Здесь Волошин творил свои «если не жаркие, то зато обстоятельные молитвы за белых, за красных, за всех, своего Коктебеля лишенных»[2].
Киммерия вознаградила его обломком эллинского судна. Лучший подарок поэту-миросозерцателю. И — дар надар — цикл «Киммерийская весна». Стихи:
Опять бреду я, босоногий.
По ветру лоснится ковыль.
Что может быть нежней, чем пыль
Степной разъезженной дороги?
На бурый стелется ковер
Полдневный пламень сух и ясен,
Хрусталь предгорий так прекрасен,
Так видны дали серых гор.
Соленый ветер в пальцах вьется…
Ах, жажду счастья, хмель отрав
Не утолит ни горечь трав,
Ни соль овечьего колодца!
Хрустальные, перламутровые четки из Испании и самаркандские четки из кипарисовых шишечек… Маленькая высушенная тыква…
Эта грушевидная красноватая горлянка, калабаш, висит на стене в кабинете поэта. Обожженная солнцем глянцевая поверхность обладает магией: одно лишь прикосновение к ней переносит нас в Среднюю Азию. В необыкновенную Азию — волошинскую:
Застывший зной. Устал верблюд,
Пески. Извивы желтых линий.
Миражи бледные встают —
Галлюцинаций Пустыни.
Путешествие длилось полгода — и оказалось самым важным из всех. Впоследствии планов было много: побывать в Индии, Японии, Полинезии, Южной Америке. Обогнуть земной шар. Планами они и остались — несбыточными. Среднеазиатские пустыни стали единственным фундаментом для сравнения двух цивилизаций — азиатской и европейской.

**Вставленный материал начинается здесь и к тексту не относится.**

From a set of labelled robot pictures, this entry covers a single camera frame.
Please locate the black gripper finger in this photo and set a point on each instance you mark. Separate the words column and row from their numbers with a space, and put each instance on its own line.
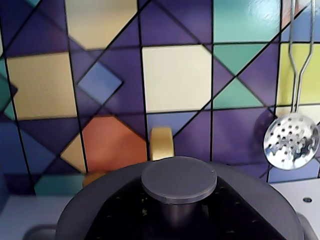
column 237, row 220
column 125, row 220

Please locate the gray plastic lid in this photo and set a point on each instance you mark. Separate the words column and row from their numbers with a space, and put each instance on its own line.
column 178, row 180

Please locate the steel skimmer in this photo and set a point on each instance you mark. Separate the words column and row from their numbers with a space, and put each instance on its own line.
column 290, row 142

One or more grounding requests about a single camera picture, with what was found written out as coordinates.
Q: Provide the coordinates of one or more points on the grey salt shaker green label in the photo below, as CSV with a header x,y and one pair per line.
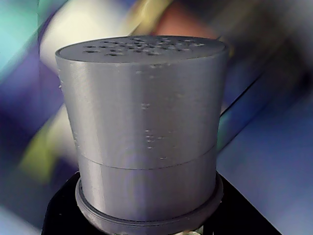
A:
x,y
146,122

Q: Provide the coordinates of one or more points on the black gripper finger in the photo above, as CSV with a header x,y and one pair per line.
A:
x,y
63,210
232,215

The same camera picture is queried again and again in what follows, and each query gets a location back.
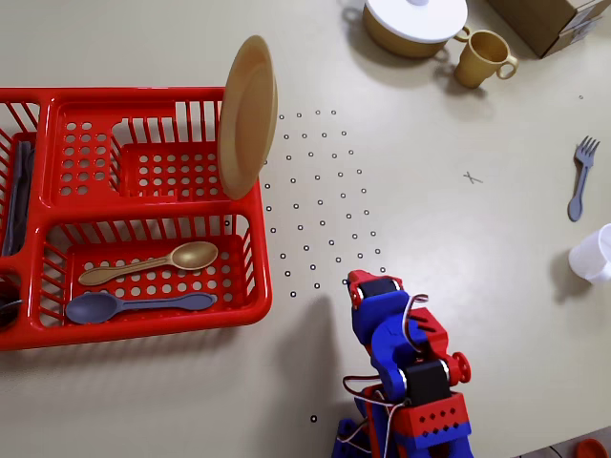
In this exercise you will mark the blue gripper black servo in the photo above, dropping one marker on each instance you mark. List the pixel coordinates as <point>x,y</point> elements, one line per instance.
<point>375,289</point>

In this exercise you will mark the tan plastic plate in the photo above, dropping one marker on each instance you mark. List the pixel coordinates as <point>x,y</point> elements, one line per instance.
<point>248,119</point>

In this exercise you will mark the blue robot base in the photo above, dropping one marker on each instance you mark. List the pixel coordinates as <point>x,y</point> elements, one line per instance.
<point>346,441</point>

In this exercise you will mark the blue and red robot arm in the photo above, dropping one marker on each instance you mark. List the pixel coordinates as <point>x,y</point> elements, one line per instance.
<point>429,381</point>

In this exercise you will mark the tan plastic spoon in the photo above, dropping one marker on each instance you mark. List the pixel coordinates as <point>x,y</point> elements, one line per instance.
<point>191,255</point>

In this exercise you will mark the red plastic dish rack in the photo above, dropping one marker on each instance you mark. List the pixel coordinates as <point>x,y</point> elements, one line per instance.
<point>143,329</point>

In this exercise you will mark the white plastic cup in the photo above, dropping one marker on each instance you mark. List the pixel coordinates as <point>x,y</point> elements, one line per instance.
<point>594,253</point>

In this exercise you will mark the tan plastic pot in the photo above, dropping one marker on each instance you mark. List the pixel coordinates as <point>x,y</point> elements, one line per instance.
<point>396,43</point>

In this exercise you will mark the grey-blue plastic fork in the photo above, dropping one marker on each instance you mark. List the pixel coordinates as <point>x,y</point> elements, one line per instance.
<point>584,167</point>

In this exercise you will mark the tan plastic cup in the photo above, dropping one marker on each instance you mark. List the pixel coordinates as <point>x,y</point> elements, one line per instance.
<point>479,59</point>

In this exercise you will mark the grey-blue plastic spoon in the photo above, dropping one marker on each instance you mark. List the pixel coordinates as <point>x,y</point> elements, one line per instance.
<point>90,307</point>

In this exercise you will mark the white pot lid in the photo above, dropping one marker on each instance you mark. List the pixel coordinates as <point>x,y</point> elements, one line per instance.
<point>415,21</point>

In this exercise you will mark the small red round object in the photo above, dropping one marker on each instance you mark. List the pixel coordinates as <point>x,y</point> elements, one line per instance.
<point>591,448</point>

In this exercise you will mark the brown cardboard box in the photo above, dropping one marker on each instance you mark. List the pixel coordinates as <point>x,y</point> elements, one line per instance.
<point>534,19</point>

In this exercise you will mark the dark grey plastic cutlery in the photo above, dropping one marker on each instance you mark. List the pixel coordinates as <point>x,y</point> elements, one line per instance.
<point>7,310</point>

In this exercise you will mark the grey-blue plastic knife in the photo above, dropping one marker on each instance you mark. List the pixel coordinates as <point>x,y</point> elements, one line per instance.
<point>19,191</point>

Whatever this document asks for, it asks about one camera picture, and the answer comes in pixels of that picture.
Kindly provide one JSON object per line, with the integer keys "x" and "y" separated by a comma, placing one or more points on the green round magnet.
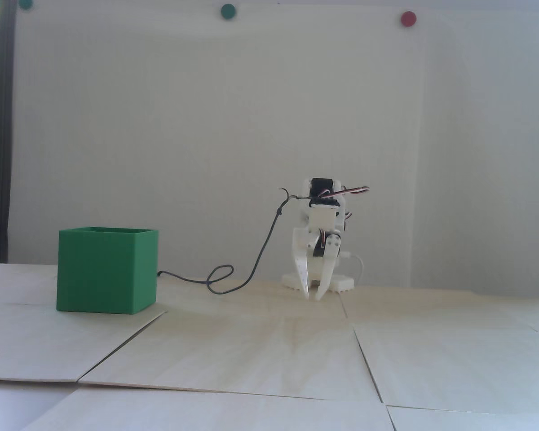
{"x": 25, "y": 3}
{"x": 228, "y": 11}

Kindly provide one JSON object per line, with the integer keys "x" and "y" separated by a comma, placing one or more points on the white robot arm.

«1900-й год, стык двух столетий, был годом моего духовного рождения. Я ходил с караванами по пустыне… (…)… возможность взглянуть на всю европейскую культуру ретроспективно — с высоты азийских плоскогорий и произвести переоценку культурных ценностей…» — это из автобиографии. Еще лучше — в стихах:
И я был сослан в глубь степей,
И я изведал мир огромный
В дни страннической и бездомной
Пытливой юности моей…
…Шел по голой, голодной степи — из Туркестана на северо-запад по течению Сыр-дарьи — караван из двадцати одного верблюда, купленных недавно на городском базаре, три телеги, впереди — в теплой верблюжьей шубе— верховой: «мудрою судьбою закинутый в сердце Азии» начальник каравана двадцатитрехлетний Волошин. Вели изыскания для Оренбургско-Ташкентской железной дороги.

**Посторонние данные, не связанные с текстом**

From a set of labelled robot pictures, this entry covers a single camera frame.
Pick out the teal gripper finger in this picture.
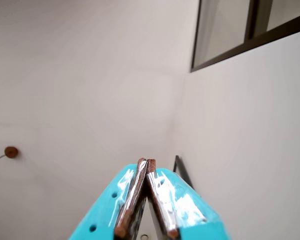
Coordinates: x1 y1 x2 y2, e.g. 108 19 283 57
67 157 148 240
145 158 233 240

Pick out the dark window frame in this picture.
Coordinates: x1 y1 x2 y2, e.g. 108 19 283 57
189 0 300 73

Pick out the black metal rail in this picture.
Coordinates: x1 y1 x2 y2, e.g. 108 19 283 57
173 154 195 191

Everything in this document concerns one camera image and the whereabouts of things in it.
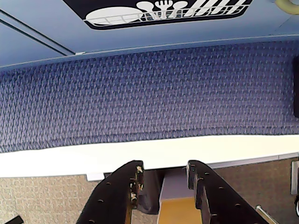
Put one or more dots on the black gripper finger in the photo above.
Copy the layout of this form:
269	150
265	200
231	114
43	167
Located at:
219	198
112	193

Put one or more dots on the yellow wooden block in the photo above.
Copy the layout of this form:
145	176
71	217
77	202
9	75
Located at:
177	207

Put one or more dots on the silver metal bolt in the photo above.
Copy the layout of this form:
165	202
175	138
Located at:
261	211

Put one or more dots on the small black flat object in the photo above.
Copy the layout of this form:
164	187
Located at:
15	220

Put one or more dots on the light blue toy kitchen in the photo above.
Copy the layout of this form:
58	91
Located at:
163	32

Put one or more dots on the white wall socket plate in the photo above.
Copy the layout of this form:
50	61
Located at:
294	177

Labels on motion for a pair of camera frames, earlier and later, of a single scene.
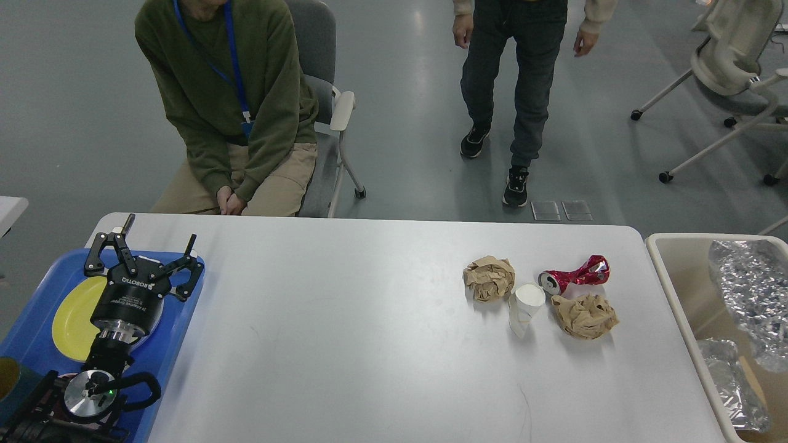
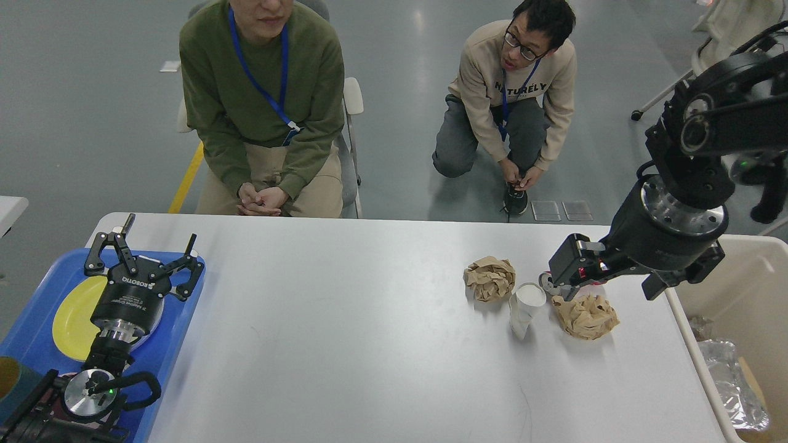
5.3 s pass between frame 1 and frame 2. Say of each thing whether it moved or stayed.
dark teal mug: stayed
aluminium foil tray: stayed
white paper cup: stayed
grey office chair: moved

Позади — Каракумы, маленькая станция Геок-Тепе под Ашхабадом, Ташкент… Впереди — разрушенный город Сауран, Джулек — конечный пункт партии.
«…Чем дальше, все мутнее, все синее, и горы на горизонте. Все ровно: ни холмика, ни деревца. Только фата-моргана развертывает по горизонту свои раскрашенные декорации… Тишь полная. Слышно, как стелется по земле степной ветер… слышно, как звенит сухой джюсан…»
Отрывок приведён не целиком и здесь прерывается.